Due to the weak continuity of Regge elements taking derivatives lead to distributions. In the last 4 years a concept of approximating and analyzing curvature quantities like the Gauss curvature and connection 1-form in 2D [Y. Berchenko-Kogan and E.S. Gawlik, Finite element approximation of the Levi-Civita connection and its curvature in two dimensions, Foundations of Computational Mathematics (2022)], [J. Gopalakrishnan, M. Neunteufel, J. Schöberl, M. Wardetzky, Analysis of curvature approximations via covariant curl and incompatibility for Regge metrics, SMAI J. Comput. Math. 9 (2023)] and scalar curvature in any dimension [E.S. Gawlik, M. Neunteufel, Finite element approximation of scalar curvature in arbitrary dimension, arXiv, 2301.02159 (2023)] have been successfully developed.

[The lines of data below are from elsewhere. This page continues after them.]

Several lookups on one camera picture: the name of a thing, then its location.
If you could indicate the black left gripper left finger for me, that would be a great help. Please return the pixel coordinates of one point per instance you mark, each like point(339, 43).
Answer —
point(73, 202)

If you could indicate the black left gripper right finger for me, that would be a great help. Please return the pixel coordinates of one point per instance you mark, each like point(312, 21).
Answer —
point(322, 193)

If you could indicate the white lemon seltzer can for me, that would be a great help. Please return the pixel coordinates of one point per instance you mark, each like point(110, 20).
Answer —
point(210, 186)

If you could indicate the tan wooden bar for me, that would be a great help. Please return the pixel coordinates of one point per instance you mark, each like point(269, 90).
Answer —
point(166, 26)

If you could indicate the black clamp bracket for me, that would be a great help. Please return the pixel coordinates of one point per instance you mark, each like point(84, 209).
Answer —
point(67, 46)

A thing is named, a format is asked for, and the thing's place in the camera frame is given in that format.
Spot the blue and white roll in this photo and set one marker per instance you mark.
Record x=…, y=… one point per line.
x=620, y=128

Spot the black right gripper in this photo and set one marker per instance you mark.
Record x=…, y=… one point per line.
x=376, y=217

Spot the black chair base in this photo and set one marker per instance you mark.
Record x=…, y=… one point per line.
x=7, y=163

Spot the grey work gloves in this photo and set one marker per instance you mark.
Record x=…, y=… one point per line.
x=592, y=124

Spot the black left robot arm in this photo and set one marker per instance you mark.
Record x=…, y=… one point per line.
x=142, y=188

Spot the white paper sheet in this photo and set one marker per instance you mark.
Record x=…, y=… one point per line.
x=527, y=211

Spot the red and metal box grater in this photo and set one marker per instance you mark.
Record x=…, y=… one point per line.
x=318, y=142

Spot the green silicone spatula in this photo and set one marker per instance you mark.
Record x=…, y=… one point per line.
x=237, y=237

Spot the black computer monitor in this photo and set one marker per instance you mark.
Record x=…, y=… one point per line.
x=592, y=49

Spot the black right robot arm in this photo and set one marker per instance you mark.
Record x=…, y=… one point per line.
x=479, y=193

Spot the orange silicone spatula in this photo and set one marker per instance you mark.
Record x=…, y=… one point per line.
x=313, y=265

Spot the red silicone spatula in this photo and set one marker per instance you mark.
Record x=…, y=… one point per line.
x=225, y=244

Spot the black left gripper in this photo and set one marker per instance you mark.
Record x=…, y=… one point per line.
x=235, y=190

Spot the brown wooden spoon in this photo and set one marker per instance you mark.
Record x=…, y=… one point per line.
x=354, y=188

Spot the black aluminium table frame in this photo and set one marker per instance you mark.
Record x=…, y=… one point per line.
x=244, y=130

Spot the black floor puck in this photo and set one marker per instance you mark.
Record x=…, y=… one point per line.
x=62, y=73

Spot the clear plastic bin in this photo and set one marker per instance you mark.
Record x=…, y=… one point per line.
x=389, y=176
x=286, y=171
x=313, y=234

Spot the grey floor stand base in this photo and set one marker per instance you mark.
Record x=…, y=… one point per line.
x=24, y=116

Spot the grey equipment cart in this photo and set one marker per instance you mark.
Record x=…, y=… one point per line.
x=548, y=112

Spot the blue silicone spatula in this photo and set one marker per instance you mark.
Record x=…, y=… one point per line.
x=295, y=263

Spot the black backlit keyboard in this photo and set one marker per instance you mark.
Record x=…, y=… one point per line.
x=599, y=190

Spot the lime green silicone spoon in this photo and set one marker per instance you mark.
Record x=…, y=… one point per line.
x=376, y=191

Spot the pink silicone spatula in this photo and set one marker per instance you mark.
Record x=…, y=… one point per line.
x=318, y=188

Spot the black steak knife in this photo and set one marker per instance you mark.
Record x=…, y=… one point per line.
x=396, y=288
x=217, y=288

In this talk we propose a novel definition of the distributional (denisitized) Riemann curvature tensor \(\widetilde{\mathcal{R}\omega}(g_h)\) in any dimension [J. Gopalakrishnan, M. Neunteufel, J. Schöberl, M. Wardetzky, Analysis of distributional Riemann curvature tensor in any dimension. (in preparation)]. We prove that in the \(H^{-2}\)-norm we obtain convergence towards the smooth curvature \((\mathcal{R}\omega)(g)\) of rate \(\mathcal{O}(h^{k+1})\) if \(g_h\) is a sequence of Regge metrics interpolating the smooth metric tensor \(g\) into Regge finite elements of polynomial order \(k\). In dimension \(N=2\) the rate holds for all \(k\geq 0\), whereas for $N\geq 3$ one requires at least linear elements \(k\geq 1\).
We confirm with numerical examples, implemented in the open source finite element software NGSolve (www.ngsolve.org), that the theoretical rates are sharp.